The canals need to be thoroughly cleaned of the residual inflamed tissue and disinfected so as to reduce the number of pathogen micro-organisms in them. The more thorough the procedure, the greater are the chances for successful treatment. It is extremely important to determine the length of the root canal by using a device called an endometer to measure them. Since the system of root canals can be very diverse, from the simple ones to very intricate ones (bent canals of different diameter), it is absolutely necessary to perform X-ray imaging before and after the procedure and in this way control it.

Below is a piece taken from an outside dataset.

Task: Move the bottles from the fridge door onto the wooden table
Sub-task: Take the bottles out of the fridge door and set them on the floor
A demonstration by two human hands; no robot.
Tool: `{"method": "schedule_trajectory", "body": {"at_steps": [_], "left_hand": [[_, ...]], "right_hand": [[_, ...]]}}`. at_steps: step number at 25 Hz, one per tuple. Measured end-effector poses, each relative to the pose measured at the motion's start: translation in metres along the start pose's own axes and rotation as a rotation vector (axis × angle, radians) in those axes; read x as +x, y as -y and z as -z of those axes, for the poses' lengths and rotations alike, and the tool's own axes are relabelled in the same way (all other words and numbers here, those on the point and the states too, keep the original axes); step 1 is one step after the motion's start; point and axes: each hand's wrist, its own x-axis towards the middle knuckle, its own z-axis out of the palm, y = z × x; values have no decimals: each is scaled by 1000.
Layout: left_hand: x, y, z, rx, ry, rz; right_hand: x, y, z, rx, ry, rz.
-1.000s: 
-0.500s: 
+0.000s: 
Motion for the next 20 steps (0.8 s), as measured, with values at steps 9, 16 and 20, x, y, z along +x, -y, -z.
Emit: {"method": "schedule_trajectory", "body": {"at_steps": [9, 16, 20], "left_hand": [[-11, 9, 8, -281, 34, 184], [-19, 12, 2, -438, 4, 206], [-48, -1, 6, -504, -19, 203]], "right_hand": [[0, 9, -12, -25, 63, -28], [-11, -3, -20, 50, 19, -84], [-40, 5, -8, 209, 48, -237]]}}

The canals are processed with different needles, either by hand or using the Ni-Ti (nickel-titanium) rotary instruments. After it has been processed and cleaned it is necessary to hermetically seal the canal. We fill them with sealing paste and gutta-percha sticks. Simpler canals can be processed and sealed during a single visit, whereas the complex multiple root teeth it possible to process and seal in two or three visits. The final goal is to get a hermetically sealed, water and airtight canal.
Post op care
Since the majority of treated teeth have a severely damaged crown, after the filling is in its place, it is common to set a intracanal post (parapulpal pin) and reconstruct the tooth with composite filling. If the majority of the crown is missing, the composite filling can be too large to withstand the force of mastication and there is high probability of tooth fracture. To avoid such a thing from happening we recommend that a ceramic crown is made. This will allow the tooth to remain useful and functional. Although the whole procedure might seem very complex, our goal is not. We want to keep every natural tooth. On the other hand, tooth extraction is our last resort, an extreme measure which entails a whole range of consequences (atrophy, loss of function, compromised aesthetics). In the end, endodontic treatment is far more favorable than tooth extraction or replacing the tooth with an implant.